**What is required:** Your copy should match the entries exactly, with the pictures left out.

**Stored items from a collection:**
*-*-*
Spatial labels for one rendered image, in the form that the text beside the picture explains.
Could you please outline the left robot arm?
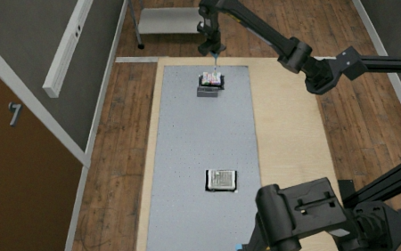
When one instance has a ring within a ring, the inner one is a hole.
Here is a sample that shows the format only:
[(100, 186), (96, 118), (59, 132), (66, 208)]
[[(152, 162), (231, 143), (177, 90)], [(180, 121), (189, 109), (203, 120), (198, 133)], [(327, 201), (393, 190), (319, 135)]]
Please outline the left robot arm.
[(242, 251), (299, 251), (299, 239), (323, 231), (332, 236), (338, 251), (393, 248), (385, 207), (359, 207), (354, 213), (351, 208), (344, 209), (328, 177), (284, 189), (268, 184), (258, 190), (255, 201), (255, 227)]

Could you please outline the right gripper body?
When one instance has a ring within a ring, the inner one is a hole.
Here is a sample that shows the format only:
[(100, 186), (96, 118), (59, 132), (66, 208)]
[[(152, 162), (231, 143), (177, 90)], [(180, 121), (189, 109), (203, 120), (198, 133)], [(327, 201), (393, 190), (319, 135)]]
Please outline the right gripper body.
[(214, 53), (214, 54), (220, 54), (220, 52), (222, 52), (223, 50), (225, 50), (225, 46), (223, 45), (223, 44), (221, 44), (221, 38), (220, 38), (220, 40), (218, 40), (217, 42), (220, 42), (220, 47), (219, 47), (219, 49), (217, 50), (217, 51), (212, 51), (212, 50), (210, 50), (212, 53)]

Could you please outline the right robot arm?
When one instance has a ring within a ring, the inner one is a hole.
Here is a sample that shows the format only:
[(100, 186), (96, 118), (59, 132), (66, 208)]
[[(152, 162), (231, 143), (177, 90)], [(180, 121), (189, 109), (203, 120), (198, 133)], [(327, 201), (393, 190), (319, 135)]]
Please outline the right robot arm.
[(199, 7), (199, 15), (205, 18), (196, 28), (199, 33), (207, 37), (207, 41), (198, 46), (202, 56), (207, 56), (210, 49), (214, 52), (219, 49), (217, 41), (221, 38), (221, 29), (219, 26), (213, 26), (213, 22), (216, 23), (218, 12), (222, 12), (270, 45), (279, 55), (277, 61), (285, 69), (295, 74), (303, 71), (315, 91), (334, 79), (329, 62), (325, 58), (318, 60), (310, 56), (313, 51), (311, 46), (296, 37), (289, 39), (283, 36), (239, 0), (201, 0)]

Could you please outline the white grid rack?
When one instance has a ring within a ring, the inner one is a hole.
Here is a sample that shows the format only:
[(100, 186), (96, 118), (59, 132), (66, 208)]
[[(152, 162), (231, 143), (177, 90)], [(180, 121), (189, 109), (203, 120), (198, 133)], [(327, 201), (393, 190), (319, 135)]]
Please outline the white grid rack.
[[(217, 176), (217, 172), (219, 172), (218, 176)], [(214, 181), (213, 181), (213, 179), (214, 179)], [(214, 184), (214, 186), (213, 186), (213, 184)], [(233, 189), (234, 190), (234, 171), (209, 170), (209, 189)]]
*-*-*
**Response area:**
Spatial labels for one rendered image, in the form that the text beside the picture explains.
Could you please outline the left robot arm?
When one instance has a ring within a ring, the inner one is a hole.
Here is a sample that shows the format only:
[(100, 186), (96, 118), (59, 132), (66, 208)]
[[(152, 162), (231, 143), (177, 90)], [(180, 121), (189, 109), (203, 120), (198, 133)], [(327, 201), (393, 190), (319, 135)]]
Please outline the left robot arm.
[(242, 251), (299, 251), (299, 239), (323, 231), (332, 236), (338, 251), (393, 248), (385, 207), (359, 207), (354, 213), (351, 208), (344, 209), (328, 177), (284, 189), (268, 184), (258, 190), (255, 201), (255, 227)]

Could you please outline the right gripper body?
When one instance has a ring within a ring, the inner one is a hole.
Here is a sample that shows the format only:
[(100, 186), (96, 118), (59, 132), (66, 208)]
[[(152, 162), (231, 143), (177, 90)], [(180, 121), (189, 109), (203, 120), (198, 133)], [(327, 201), (393, 190), (319, 135)]]
Please outline the right gripper body.
[(214, 53), (214, 54), (220, 54), (220, 52), (222, 52), (223, 50), (225, 50), (225, 46), (223, 45), (223, 44), (221, 44), (221, 38), (220, 38), (220, 40), (218, 40), (217, 42), (220, 42), (220, 47), (219, 47), (219, 49), (217, 50), (217, 51), (212, 51), (212, 50), (210, 50), (212, 53)]

Could you please outline the right robot arm?
When one instance has a ring within a ring, the inner one is a hole.
Here is a sample that shows the format only:
[(100, 186), (96, 118), (59, 132), (66, 208)]
[[(152, 162), (231, 143), (177, 90)], [(180, 121), (189, 109), (203, 120), (198, 133)], [(327, 201), (393, 190), (319, 135)]]
Please outline the right robot arm.
[(199, 7), (199, 15), (205, 18), (196, 28), (199, 33), (207, 37), (207, 41), (198, 46), (202, 56), (207, 56), (210, 49), (214, 52), (219, 49), (217, 41), (221, 38), (221, 29), (219, 26), (213, 26), (213, 22), (216, 23), (218, 12), (222, 12), (270, 45), (279, 55), (277, 61), (285, 69), (295, 74), (303, 71), (315, 91), (334, 79), (329, 62), (325, 58), (318, 60), (310, 56), (313, 51), (311, 46), (296, 37), (289, 39), (283, 36), (239, 0), (201, 0)]

Could you please outline the white grid rack?
When one instance has a ring within a ring, the inner one is a hole.
Here is a sample that shows the format only:
[(100, 186), (96, 118), (59, 132), (66, 208)]
[[(152, 162), (231, 143), (177, 90)], [(180, 121), (189, 109), (203, 120), (198, 133)], [(327, 201), (393, 190), (319, 135)]]
Please outline the white grid rack.
[[(217, 176), (217, 172), (219, 172), (218, 176)], [(214, 181), (213, 181), (213, 179), (214, 179)], [(214, 184), (214, 186), (213, 186), (213, 184)], [(233, 189), (234, 190), (234, 171), (209, 170), (209, 189)]]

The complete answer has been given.